Building on the debate in the previous post. Chomsky’s dream of a “free” society is actually emerging via the internet. Just read the book Wikinomics in which the authors argue that mass collaboration is the way of the future. Some of that collaboration is free and other is paid. The point is that people are being liberated from their life commitment to a company.
With increased education, increased access to information and amazing communication tools – the socialist anarchy that Chomsky’s dream is coming true. It will take a few more years to see what really happens, but the trend towards open-source is growing exponentially.
Also, the self-regulating online communities (second life, wikipedia, linux…) are proving that humans do have an ingrained idea of right and wrong. They do not need to be taught by institutions what to do – contrary to Foucault’s assertion that the judicial system is a class control mechanism.
We have a natural desire to learn and work.Published on August 29, 2007
Debates as they were
Intellectual debates (at least in North America), no longer resemble anything like this. Sound-bite interviews on the major networks make more time for the host than the guest.

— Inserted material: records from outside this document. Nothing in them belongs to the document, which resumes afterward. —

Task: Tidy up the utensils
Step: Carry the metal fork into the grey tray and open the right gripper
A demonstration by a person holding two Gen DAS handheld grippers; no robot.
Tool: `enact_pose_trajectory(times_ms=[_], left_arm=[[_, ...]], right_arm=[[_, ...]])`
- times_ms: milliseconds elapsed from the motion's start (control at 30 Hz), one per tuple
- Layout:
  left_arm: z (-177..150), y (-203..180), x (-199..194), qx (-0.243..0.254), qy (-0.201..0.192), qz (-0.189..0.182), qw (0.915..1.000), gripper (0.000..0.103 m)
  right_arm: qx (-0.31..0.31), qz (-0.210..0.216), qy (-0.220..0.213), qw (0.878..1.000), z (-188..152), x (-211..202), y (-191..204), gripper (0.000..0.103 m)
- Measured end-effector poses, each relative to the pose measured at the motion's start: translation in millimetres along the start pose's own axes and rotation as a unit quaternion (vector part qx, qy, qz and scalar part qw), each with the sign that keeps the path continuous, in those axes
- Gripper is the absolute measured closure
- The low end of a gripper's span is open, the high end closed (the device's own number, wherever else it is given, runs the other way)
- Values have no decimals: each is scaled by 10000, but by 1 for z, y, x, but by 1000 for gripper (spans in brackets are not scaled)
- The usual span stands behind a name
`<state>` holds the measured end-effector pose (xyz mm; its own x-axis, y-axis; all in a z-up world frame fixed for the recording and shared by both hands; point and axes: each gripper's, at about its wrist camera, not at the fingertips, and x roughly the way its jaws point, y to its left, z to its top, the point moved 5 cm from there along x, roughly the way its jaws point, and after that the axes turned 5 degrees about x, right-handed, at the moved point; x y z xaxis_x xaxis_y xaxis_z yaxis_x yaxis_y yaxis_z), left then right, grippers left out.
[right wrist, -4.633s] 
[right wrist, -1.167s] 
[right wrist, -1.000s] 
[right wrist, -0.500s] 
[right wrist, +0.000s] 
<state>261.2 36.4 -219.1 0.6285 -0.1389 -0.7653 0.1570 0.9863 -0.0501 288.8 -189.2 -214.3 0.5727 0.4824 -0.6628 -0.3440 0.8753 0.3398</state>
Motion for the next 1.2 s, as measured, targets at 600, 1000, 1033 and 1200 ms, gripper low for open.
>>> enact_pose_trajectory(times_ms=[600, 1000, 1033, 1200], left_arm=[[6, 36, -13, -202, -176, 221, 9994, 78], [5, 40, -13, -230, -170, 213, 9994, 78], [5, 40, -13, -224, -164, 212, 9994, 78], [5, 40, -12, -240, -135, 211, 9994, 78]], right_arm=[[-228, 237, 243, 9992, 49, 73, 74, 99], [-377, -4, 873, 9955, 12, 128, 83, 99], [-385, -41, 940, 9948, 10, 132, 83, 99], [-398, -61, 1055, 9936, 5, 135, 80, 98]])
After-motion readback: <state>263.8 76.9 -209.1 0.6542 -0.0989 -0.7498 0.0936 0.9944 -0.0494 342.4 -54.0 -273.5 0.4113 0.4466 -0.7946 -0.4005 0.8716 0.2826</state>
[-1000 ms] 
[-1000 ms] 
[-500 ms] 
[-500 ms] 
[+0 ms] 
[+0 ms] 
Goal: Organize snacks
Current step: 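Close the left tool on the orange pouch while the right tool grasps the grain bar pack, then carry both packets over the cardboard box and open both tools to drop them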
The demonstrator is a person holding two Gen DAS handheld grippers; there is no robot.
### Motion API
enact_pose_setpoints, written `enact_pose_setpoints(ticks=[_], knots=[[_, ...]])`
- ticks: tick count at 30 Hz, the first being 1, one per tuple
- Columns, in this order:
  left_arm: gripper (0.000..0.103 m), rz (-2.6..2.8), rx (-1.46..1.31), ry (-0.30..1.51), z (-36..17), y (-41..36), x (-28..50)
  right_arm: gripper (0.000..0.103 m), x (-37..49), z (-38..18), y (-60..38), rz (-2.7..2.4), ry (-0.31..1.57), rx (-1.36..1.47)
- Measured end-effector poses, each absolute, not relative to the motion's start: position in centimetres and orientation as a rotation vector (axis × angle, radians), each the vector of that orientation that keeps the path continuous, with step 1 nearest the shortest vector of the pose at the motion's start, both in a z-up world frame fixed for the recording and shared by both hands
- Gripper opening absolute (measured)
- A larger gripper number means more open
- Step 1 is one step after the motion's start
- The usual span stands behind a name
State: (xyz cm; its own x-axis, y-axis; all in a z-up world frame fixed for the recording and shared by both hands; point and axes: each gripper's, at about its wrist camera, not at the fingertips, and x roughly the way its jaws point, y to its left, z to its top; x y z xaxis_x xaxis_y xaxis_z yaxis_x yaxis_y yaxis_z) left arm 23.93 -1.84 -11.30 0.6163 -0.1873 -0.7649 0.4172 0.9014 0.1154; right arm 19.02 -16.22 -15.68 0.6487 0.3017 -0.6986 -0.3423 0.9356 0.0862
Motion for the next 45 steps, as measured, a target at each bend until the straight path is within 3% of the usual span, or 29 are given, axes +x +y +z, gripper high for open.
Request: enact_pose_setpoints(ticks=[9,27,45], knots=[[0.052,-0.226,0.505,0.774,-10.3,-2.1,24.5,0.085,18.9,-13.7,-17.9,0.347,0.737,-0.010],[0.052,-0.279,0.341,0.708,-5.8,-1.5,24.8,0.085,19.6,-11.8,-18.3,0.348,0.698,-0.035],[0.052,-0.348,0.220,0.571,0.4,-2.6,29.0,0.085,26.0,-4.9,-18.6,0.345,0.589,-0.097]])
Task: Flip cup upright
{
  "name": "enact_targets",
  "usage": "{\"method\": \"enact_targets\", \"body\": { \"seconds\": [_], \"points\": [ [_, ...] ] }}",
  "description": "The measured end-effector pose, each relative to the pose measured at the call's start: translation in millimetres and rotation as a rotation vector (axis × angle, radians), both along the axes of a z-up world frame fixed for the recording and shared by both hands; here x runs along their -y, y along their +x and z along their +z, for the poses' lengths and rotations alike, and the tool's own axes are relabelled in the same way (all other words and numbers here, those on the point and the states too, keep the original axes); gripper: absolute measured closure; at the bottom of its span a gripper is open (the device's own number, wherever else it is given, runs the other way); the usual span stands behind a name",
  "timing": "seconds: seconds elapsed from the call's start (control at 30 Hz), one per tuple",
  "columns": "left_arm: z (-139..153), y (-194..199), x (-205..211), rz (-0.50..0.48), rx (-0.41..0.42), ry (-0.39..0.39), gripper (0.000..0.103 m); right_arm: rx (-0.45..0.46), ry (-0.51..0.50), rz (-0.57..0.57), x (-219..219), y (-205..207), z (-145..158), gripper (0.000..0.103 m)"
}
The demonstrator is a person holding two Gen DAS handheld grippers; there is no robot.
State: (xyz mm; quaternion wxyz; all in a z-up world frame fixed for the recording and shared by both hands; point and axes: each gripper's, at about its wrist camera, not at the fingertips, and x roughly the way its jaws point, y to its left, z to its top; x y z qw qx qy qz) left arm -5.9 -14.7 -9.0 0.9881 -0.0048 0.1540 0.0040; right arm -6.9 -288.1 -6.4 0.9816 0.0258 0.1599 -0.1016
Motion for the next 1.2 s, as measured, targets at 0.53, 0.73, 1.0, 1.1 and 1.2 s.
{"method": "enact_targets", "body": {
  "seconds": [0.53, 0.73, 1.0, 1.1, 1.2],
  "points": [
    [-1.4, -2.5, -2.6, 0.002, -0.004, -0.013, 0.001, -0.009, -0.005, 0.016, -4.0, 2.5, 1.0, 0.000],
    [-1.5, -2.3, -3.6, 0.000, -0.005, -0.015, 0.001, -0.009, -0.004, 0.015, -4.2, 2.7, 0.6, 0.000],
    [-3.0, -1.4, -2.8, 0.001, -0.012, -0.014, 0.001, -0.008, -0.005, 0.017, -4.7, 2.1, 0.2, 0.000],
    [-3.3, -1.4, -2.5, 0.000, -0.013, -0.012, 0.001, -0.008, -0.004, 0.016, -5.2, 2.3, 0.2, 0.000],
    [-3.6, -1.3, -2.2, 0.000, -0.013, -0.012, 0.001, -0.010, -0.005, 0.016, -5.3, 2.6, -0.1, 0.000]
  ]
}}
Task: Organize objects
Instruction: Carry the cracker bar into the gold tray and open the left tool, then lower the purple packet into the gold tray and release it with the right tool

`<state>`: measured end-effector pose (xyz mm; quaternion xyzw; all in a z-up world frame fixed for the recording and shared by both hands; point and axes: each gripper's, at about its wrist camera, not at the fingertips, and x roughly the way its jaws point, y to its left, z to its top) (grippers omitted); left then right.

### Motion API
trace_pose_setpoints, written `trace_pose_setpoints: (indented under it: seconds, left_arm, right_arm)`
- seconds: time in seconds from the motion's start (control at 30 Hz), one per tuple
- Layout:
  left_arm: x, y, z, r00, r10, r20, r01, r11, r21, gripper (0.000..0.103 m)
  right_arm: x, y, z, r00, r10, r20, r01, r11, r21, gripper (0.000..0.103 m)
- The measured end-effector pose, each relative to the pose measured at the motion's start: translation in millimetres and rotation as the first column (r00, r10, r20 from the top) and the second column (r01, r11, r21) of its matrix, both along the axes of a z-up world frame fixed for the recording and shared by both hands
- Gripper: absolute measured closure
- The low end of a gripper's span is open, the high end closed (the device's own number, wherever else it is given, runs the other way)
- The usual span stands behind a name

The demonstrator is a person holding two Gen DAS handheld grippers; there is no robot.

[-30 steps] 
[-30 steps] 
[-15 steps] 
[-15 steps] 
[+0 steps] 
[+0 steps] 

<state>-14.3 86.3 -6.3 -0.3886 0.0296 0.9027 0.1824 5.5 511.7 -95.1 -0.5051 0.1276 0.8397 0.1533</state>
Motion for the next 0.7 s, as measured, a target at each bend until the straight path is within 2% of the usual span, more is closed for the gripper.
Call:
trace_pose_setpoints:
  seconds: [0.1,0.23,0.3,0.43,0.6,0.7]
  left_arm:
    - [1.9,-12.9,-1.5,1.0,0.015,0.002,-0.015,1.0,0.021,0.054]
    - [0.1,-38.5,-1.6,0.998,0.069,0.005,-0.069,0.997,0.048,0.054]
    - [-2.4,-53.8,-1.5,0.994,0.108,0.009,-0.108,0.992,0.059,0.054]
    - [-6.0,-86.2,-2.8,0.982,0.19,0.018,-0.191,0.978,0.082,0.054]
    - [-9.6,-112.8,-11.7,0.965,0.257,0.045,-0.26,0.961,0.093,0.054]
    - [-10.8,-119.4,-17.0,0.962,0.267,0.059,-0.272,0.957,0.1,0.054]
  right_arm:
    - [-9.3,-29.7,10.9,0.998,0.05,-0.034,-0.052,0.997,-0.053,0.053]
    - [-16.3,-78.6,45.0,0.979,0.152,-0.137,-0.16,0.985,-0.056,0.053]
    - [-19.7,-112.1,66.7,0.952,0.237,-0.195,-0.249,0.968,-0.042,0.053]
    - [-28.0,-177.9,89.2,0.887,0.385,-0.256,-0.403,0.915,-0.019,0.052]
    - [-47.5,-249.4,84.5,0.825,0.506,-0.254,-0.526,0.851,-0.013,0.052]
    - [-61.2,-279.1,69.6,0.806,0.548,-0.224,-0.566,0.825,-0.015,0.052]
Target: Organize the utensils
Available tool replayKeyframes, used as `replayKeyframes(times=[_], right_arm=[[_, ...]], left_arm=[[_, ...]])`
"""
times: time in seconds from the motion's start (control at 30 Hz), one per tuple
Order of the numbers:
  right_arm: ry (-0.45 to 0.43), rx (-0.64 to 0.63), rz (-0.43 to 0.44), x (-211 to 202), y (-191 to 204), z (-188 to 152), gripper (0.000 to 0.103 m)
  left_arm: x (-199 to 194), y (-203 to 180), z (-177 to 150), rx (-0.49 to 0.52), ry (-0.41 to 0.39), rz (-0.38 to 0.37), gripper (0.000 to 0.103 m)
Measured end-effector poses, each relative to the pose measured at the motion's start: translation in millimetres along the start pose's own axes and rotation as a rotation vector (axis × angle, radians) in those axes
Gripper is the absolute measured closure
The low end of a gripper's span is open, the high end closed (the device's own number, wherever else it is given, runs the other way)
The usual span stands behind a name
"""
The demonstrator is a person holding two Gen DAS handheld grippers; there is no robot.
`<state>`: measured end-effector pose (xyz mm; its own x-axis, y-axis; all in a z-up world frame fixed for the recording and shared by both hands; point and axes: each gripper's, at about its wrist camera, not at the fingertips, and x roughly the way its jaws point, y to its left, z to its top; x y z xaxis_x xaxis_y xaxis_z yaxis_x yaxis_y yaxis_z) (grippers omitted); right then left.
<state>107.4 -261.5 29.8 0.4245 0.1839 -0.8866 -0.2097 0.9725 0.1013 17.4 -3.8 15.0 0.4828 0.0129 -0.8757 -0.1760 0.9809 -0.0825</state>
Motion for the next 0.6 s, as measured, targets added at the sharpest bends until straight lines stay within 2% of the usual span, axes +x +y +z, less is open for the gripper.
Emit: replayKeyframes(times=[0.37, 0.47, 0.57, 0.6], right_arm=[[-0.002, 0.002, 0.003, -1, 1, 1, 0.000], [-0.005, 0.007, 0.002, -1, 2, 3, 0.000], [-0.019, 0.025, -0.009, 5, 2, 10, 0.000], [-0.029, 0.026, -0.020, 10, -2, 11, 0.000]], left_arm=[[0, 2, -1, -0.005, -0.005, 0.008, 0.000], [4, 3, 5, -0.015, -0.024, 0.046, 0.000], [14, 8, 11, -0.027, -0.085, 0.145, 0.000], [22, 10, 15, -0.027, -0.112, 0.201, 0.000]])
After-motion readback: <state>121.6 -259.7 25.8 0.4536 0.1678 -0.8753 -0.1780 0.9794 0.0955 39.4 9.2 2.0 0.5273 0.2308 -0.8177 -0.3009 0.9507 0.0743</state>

The closest thing I see to the attached video are the debates on www.edge.org or posts with comments on 3 quarks daily. TED talks and Slate’s www.meaningoflife.tv offer interesting points of view, but are not interactive debates.
Anyways, I picked up Foucault’s ‘Histoire de la folie à l’âge classique” at a local bookstore. Despite my initial enthusiasm, French philosophy always seems magical on the bookshelf, daunting on the night-table and eventually heavy in the hands. I also think that Foucault is wrong regarding the basis of the judicial system and Chomsky is right (see clip Part II – linked on Youtube).